Pressing the wrong button is often (but not always) the reason for some driver losing radio contact with his pit, or breaking the pit lane speed limit when he pressed the water button rather than the speed limiter.
It takes a driver 0.9 seconds to visually check dashboard-displayed information in the cockpit. In that time, a car traveling at maximum speed (based on the top speed of an F1 car - 320km/h) will have moved a distance of 80 meters, and that equates to a large proportion of a high speed corner.
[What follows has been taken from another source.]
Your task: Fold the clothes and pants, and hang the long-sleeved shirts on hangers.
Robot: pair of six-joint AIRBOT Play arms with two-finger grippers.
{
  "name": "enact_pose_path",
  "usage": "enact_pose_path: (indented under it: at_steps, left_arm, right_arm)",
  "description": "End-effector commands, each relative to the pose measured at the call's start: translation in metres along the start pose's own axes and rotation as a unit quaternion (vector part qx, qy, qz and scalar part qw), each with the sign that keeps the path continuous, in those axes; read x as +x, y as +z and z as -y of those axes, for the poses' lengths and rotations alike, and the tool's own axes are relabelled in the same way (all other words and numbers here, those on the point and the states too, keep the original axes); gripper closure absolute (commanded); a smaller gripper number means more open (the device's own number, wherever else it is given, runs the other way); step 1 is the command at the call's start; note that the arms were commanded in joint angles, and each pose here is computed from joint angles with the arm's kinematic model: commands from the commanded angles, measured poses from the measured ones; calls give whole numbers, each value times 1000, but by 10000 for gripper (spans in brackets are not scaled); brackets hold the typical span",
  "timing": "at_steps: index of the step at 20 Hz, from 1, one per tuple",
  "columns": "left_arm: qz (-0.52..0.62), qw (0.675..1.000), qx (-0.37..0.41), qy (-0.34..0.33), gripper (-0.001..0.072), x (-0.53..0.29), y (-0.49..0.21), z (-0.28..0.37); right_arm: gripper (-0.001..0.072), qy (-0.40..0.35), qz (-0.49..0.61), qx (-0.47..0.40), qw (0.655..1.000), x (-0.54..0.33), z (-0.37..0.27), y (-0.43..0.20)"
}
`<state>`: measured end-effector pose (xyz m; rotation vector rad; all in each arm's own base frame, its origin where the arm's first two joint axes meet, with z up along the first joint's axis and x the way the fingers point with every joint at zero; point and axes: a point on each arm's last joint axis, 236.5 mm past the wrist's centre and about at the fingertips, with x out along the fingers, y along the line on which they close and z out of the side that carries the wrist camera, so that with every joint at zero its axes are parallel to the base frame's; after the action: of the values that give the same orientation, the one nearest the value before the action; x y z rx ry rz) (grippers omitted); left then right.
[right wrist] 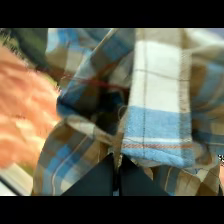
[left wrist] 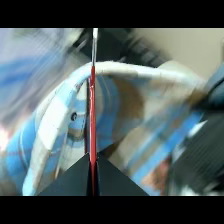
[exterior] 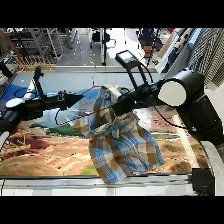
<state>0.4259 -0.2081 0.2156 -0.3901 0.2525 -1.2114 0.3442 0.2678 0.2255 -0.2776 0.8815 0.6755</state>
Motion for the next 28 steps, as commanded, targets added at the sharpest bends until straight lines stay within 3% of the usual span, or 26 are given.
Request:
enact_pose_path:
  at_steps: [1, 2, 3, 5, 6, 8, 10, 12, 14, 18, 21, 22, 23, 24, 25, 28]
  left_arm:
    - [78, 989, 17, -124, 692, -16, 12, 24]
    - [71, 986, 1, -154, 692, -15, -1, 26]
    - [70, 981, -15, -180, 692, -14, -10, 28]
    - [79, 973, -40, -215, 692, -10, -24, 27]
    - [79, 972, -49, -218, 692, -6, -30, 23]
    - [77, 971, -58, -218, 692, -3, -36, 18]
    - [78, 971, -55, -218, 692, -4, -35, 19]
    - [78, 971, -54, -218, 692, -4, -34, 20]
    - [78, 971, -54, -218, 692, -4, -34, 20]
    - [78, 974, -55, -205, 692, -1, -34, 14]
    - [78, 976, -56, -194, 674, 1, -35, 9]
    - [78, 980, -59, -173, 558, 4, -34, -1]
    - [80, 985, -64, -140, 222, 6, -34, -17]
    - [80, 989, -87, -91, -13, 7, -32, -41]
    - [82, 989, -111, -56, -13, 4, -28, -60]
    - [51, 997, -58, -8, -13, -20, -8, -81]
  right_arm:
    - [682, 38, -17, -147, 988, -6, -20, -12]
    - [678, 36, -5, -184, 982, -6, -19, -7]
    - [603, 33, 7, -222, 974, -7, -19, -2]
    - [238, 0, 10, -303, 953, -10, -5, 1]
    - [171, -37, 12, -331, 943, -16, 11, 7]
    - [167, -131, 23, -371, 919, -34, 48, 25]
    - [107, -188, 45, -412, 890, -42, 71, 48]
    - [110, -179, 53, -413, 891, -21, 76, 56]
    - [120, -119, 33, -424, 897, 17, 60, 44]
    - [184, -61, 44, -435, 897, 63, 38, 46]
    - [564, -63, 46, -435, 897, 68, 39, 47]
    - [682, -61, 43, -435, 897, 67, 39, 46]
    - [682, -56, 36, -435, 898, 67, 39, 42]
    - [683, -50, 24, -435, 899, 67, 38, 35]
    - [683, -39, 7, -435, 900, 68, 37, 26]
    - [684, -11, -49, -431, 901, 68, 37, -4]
It is therefore critical to ensure the quickest checking time by correctly positioning switches and displays, and sizing the displays large enough to overcome the problems of vibration which cause difficulty in focusing in the vibration-filled environment experienced by the driver.
The LED RPM cluster tends to be positioned on the top part of the steering wheel, so that the display is not masked by the wheel when turning, and is visible at all times. As gears are often changed in the middle of the corners, this is very important. The driver's eyes will be focused on the direction the car is traveling, and the display will move with his field of vision. For this reason, all displays are now situated on the steering wheel.
In addition to the major displays, a group of three LEDs is positioned on the dashboard for marshalling. These are intended to warn the drivers in the following manner - yellow (for 'Danger Ahead'), red (for 'Stop'), and blue (for 'Leading car trying to pass'). The colors come from the current marshalling system of flags, which are becoming increasingly difficult to see as marshalling posts move further and further away from the track, and are therefore further out of the drivers' eyesight. By having lights in the cockpit, the driver is immediately alerted without having to search for the signals. In the old days drivers were known to say they hadn't seen the yellow flag, which means 'caution - no overtaking'. All drivers probably do it if they can get away with it, if they can put a move on someone. But that excuse is not available any longer.
The cockpit instrumentation is designed to give the driver the ultimate in easy-view information and with modern technology improving at such a rate, developments are constantly leading to new designs and new ideas in the cockpit environment. It is crucial to ensure the driver has full concentration on the road ahead, and avoids any distractions. Attention to detail in this area can make all the difference.